From the Profession column of the May 2002 Perspectives
An Intellectual Adventure
Amir Alexander, May 2002
I am very much in agreement with your overall sentiments. Studying history should be an intellectual adventure, and should be "fun." If it isn't, what's the point of pursuing it? There are other more financially rewarding and far less risky pursuits open to smart and ambitious students looking to build a successful career. If one makes this choice, then it must be for the love of historical studies and the sense that this is an inherently worthwhile thing to do.
This was always my feeling, and indeed I had enormous fun in graduate school. Like you, I had some wonderful teachers who left a lasting impression. Some of my friends went the "professionalization" route and worked to make themselves more marketable in various ways, but I did not. It always seemed to me that history was first and foremost an exciting intellectual pursuit. I wrote a dissertation (very soon to be a book) that I thought was an interesting and original contribution to the field. I got some very positive responses to it, but also some highly critical ones from those who did not believe in my methodology or approach. This, I thought, was as it should be—there can be no intellectual adventure without impassioned debate. Getting strong reactions on both sides of the issue seemed to me much better than having everyone nodding assent and moving on.
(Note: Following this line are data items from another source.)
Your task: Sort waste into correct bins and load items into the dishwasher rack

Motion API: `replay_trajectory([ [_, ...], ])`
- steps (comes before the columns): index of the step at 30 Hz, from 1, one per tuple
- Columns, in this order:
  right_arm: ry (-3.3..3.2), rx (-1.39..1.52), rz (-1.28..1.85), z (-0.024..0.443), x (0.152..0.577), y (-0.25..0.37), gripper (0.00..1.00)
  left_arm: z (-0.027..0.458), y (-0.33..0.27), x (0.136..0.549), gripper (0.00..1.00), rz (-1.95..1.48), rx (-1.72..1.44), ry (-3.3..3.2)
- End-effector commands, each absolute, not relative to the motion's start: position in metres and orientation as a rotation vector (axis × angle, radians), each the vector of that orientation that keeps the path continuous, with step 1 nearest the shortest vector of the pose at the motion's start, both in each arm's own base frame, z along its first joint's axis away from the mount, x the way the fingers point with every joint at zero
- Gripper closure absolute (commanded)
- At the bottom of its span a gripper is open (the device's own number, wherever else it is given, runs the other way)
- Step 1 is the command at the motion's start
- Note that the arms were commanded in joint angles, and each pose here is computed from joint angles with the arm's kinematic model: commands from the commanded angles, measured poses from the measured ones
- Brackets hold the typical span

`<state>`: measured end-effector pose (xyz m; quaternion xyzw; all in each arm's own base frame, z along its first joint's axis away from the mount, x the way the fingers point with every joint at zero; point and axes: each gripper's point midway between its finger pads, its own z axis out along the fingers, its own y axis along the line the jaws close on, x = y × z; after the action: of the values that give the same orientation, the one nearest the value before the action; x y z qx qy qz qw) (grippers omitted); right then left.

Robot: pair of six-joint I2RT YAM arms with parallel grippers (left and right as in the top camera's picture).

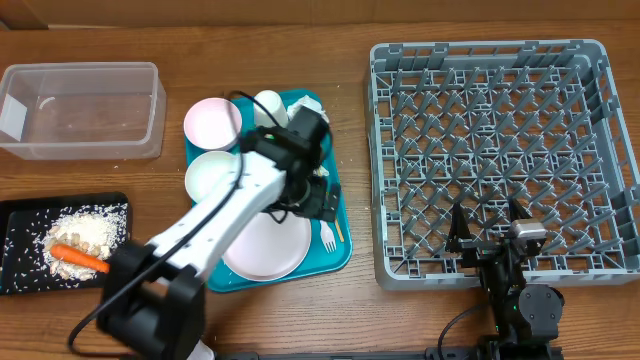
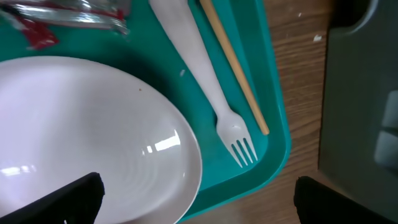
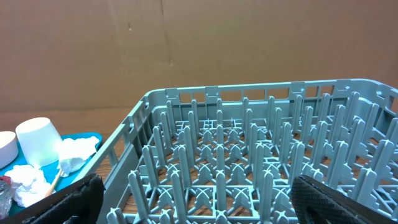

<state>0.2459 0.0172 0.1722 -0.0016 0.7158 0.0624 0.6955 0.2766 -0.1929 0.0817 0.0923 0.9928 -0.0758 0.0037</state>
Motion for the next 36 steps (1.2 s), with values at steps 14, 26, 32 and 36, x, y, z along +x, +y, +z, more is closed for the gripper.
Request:
replay_trajectory([
  [14, 1.592, 0.008, 0.134, 0.171, 0.246, 0.015, 0.00, 0.081, -0.188, 0.261, 0.00, -0.151, 0.185, 3.179],
  [26, 1.592, 0.007, 0.134, 0.171, 0.246, 0.015, 0.00, 0.094, -0.197, 0.254, 0.00, -0.346, 0.193, 3.203],
  [32, 1.592, 0.008, 0.134, 0.171, 0.246, 0.015, 0.00, 0.094, -0.204, 0.249, 0.00, -0.345, 0.238, 3.202],
  [36, 1.592, 0.008, 0.134, 0.171, 0.246, 0.015, 0.00, 0.094, -0.207, 0.247, 0.00, -0.346, 0.239, 3.203],
])
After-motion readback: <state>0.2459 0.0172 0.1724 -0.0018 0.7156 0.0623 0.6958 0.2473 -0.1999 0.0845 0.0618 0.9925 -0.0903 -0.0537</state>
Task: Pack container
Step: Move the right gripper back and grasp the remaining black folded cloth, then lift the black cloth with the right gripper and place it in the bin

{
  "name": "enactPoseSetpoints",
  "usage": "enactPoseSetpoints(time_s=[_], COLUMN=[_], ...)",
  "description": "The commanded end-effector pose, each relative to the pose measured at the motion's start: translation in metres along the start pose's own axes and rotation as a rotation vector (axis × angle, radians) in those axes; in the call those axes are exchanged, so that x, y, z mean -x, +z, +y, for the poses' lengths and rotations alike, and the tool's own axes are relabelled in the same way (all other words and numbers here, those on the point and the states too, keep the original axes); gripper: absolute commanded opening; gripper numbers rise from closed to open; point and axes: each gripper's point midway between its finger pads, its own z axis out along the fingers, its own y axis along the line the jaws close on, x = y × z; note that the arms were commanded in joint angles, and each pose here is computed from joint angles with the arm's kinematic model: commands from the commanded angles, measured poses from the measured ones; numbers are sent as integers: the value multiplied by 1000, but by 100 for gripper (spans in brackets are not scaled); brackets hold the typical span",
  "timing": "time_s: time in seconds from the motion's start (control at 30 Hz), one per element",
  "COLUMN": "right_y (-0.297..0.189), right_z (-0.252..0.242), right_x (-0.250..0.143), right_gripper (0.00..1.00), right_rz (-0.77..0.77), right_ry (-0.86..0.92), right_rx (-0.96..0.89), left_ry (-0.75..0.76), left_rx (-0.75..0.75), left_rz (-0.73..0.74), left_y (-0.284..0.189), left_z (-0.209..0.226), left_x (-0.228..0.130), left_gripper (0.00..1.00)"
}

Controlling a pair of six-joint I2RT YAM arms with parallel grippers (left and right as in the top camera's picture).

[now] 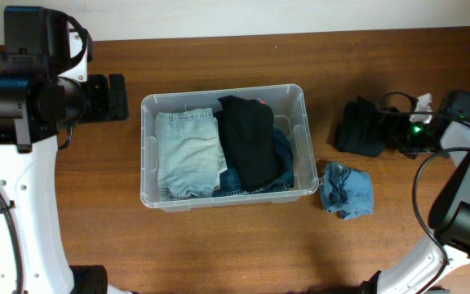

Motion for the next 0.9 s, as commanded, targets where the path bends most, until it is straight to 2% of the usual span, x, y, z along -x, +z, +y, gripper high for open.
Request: enactPoseSetpoints(time_s=[0.0,0.03,0.07,0.1,0.2,0.27,0.33,0.47,0.6,0.77,0.87], right_y=[20,22,24,27,28,24,11,-32,-92,-137,-141], right_z=[15,15,15,14,15,18,28,67,143,233,279], right_x=[-13,-14,-15,-17,-19,-17,-11,8,15,-14,-53], right_gripper=[90,90,83,74,38,25,17,15,15,15,14], right_rz=[47,51,54,59,66,67,64,28,-35,-78,-12], right_ry=[-52,-60,-70,-79,-84,-80,-83,-111,-207,-385,-478], right_rx=[5,-11,-32,-60,-83,-83,-81,-50,72,241,348], left_ry=[-18,-18,-18,-18,-18,-18,-18,-18,-18,-18,-18], left_rx=[6,6,6,6,6,6,6,6,6,6,6], left_rz=[-6,-6,-6,-6,-6,-6,-6,-6,-7,-6,-7], left_y=[-2,-2,-2,-2,-2,-2,-2,-2,-2,-2,-2], left_z=[2,2,2,2,2,2,2,2,2,2,2], left_x=[1,1,0,1,1,0,1,0,1,1,1], left_gripper=[99,99,99,99,99,99,100,99,99,99,99])
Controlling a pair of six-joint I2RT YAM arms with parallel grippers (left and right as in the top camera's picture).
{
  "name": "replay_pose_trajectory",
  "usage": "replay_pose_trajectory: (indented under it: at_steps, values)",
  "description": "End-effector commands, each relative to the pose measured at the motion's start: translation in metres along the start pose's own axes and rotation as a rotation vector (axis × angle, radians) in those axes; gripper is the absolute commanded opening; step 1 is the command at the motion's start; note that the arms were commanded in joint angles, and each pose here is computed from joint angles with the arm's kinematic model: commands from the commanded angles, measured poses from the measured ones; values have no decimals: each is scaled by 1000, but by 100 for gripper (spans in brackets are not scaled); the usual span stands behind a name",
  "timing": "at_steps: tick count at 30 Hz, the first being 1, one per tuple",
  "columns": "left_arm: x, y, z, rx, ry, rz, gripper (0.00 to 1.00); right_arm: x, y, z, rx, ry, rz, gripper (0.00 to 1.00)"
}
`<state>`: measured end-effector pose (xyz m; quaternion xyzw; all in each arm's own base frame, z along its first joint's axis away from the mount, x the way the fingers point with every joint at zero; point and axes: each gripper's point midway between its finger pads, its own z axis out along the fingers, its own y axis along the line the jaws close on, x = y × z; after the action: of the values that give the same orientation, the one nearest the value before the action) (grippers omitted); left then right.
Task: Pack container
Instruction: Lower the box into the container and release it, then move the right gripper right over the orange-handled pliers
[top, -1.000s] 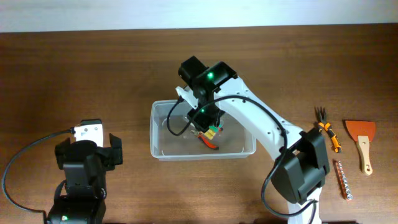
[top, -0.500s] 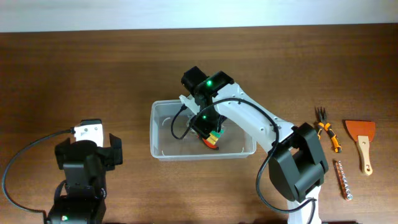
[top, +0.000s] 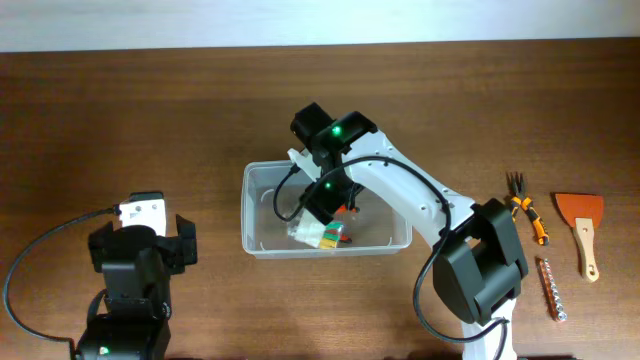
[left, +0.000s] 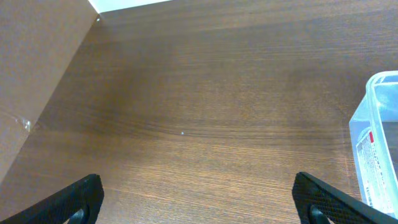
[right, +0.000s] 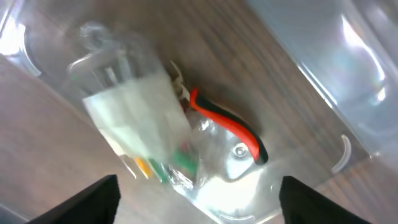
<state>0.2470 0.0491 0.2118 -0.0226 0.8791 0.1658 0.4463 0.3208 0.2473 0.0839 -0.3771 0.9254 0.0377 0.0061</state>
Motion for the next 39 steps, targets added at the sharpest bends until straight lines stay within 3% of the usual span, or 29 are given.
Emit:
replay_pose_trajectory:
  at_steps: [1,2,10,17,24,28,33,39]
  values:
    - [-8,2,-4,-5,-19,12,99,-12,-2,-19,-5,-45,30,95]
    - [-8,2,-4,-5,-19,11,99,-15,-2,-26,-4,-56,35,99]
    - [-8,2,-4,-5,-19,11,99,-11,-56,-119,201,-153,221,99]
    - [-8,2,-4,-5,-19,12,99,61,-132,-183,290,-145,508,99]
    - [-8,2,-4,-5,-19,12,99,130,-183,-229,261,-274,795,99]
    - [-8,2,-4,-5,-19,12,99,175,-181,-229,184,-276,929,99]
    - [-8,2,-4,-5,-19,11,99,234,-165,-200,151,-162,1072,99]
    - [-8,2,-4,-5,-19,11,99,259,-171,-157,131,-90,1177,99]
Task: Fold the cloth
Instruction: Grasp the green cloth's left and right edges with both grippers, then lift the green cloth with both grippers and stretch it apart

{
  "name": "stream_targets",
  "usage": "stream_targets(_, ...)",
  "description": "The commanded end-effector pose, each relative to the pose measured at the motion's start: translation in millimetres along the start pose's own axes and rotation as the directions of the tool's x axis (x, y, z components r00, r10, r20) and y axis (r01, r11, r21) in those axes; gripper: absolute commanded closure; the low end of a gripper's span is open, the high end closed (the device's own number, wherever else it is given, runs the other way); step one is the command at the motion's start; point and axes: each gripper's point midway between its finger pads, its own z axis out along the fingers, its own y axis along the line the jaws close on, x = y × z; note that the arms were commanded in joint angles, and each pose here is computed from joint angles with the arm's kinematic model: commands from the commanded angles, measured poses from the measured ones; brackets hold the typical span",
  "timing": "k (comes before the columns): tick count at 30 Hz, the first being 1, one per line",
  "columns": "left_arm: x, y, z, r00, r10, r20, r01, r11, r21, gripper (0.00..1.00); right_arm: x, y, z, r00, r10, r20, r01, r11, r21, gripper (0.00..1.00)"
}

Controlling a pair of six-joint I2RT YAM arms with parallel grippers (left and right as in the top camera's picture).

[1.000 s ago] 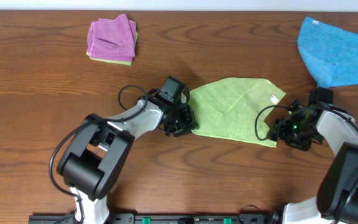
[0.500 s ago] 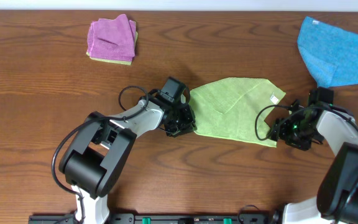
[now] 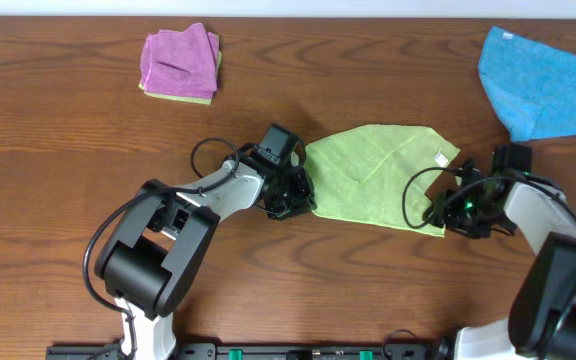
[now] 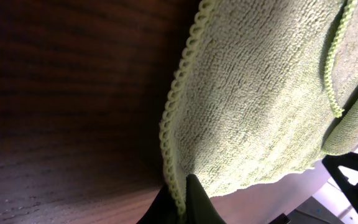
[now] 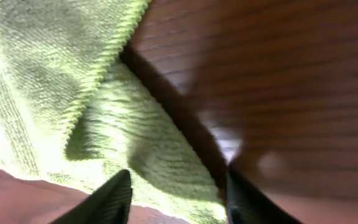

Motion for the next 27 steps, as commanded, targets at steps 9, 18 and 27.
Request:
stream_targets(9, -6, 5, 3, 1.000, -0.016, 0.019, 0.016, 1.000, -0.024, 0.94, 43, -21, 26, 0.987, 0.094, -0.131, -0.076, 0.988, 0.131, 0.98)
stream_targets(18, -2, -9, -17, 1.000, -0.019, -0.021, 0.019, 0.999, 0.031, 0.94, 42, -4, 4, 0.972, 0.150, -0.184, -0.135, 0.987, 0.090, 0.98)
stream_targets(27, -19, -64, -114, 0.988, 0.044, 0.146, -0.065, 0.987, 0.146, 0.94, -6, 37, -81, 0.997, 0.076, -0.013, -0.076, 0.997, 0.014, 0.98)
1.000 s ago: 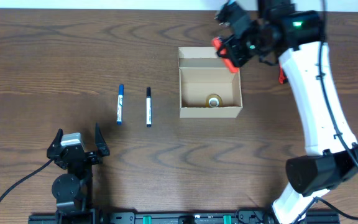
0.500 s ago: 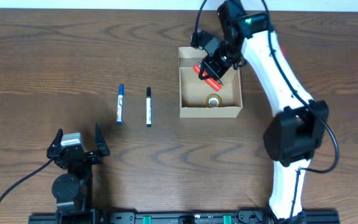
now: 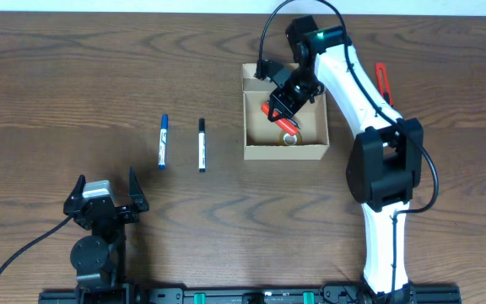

Six years on the job market caused me to reevaluate this position—to an extent. While I agree that there is no "magic bullet" that guarantees employment, I have also found that in a suffocating job market, graduate students must show their professional competence. Talks, publications, and, most of all, teaching experience are the currency of the job market, and candidates ignore them at their own peril. When every position can have hundreds of applicants, these measures allow search committees to narrow down the field and make it more manageable. Candidates who neglect this aspect of their training may never even get serious consideration, no matter how interesting their dissertation. I agree with you that this is unfortunate, but under current conditions it is a fact of life.
Apart from distracting students from the pursuit of history for its own sake, I think the harsh job market has had an even more sinister effect on the process of hiring itself. The current process not only rewards professionalization, but also penalizes those who approach their studies as an intellectual adventure. In particular, it has been my experience that more innovative work, with its concomitant controversies, is shunned.
Like overprofessionalization, this is not anyone's fault in particular, but is part of the dynamics of the current job market. When a department advertises for a position, it is often the only opening it will have in a long time. At the same time it is faced with a plethora of qualified applicants, representing different topics and approaches. Under these conditions the stakes are high, and the senior members of the department weigh in with their own strongly held opinions on the preferred approach. The more controversial approaches, which are often the more innovative ones as well, are at a serious disadvantage here. For although they may get strong support from some members of a department, they are also likely to be opposed by others. Ultimately, the candidate with the more controversial approach is unlikely to be the choice of a department that needs to keep its different members satisfied. A compromise candidate who is acceptable (or at least palatable) to all-one who is well qualified and not overly controversial—has a distinct edge in these circumstances. All of which is to say that in the current job market, the stakes in any given search are too high for committees and departments to make risky choices.
I do not have a solution to these problems. Their ultimate cause is the tight job market itself, over which none of us has any control. But like you, I very much hope that these conditions will not deter graduate students from approaching history as an exciting and fun intellectual journey. It might not be the best and safest way to secure a job, but I still think it is what makes the study of history worthwhile.